Your task
Below are records; copy every line among them that contains the word "document".
Provided records: Begin
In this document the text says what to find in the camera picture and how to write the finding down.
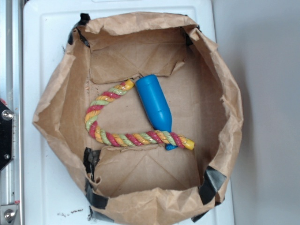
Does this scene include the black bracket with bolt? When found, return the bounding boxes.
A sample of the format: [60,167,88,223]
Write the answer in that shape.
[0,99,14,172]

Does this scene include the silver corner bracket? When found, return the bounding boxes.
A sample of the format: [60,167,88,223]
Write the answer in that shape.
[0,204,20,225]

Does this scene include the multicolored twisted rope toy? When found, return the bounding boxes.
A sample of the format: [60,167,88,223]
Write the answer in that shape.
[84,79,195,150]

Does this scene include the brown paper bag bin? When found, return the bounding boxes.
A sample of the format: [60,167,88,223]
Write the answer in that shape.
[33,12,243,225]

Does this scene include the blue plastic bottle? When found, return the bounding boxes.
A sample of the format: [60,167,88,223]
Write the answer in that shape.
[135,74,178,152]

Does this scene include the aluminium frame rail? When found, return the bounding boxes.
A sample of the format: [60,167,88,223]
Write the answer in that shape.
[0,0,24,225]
Provided records: End
Provided records: Begin
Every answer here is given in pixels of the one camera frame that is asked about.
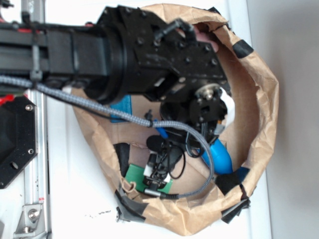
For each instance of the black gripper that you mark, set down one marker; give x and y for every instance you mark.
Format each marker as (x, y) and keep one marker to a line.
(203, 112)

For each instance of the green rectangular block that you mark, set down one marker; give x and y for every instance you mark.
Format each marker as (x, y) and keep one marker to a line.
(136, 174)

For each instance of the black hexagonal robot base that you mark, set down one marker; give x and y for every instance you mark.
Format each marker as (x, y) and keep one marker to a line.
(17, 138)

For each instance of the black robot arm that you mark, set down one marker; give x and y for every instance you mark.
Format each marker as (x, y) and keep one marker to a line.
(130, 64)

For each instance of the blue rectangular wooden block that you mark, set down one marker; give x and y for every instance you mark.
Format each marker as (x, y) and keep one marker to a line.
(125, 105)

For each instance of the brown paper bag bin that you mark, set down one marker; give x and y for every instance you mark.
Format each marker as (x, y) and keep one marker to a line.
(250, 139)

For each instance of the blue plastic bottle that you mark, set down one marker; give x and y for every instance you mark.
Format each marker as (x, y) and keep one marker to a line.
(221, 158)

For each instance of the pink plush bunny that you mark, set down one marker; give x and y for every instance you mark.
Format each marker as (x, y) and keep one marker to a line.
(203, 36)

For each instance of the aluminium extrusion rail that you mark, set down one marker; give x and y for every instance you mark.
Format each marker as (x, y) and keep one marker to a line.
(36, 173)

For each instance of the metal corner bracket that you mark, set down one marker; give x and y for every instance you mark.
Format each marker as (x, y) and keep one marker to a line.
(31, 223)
Provided records: End
Provided records: Begin
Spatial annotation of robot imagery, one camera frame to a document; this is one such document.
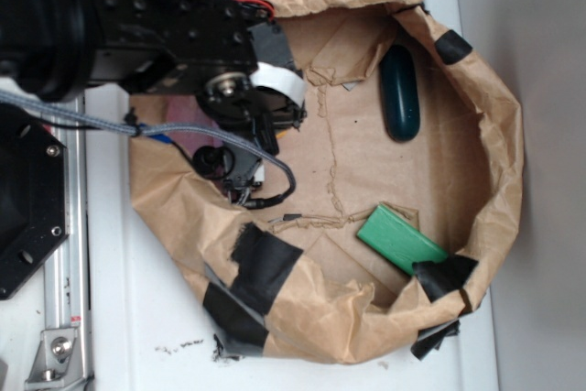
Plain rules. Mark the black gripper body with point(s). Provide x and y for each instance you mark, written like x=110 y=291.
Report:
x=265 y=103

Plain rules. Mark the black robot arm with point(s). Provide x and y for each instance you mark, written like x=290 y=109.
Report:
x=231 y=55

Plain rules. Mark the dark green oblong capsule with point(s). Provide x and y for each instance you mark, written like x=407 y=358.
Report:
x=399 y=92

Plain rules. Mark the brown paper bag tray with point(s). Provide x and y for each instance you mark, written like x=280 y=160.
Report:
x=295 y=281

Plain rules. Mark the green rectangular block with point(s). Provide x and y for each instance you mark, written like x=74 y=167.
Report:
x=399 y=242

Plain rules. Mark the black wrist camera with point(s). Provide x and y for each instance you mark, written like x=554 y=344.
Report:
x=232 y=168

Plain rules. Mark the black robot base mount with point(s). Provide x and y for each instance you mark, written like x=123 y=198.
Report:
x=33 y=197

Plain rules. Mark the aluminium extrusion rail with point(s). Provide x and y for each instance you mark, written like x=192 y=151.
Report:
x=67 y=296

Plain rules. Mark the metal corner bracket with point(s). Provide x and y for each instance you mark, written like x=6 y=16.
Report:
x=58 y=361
Provided records: End
Exercise result
In this document the text says what to find in the camera picture and how to write the finding down.
Spatial annotation of robot imagery, one camera frame to a document; this is one such document.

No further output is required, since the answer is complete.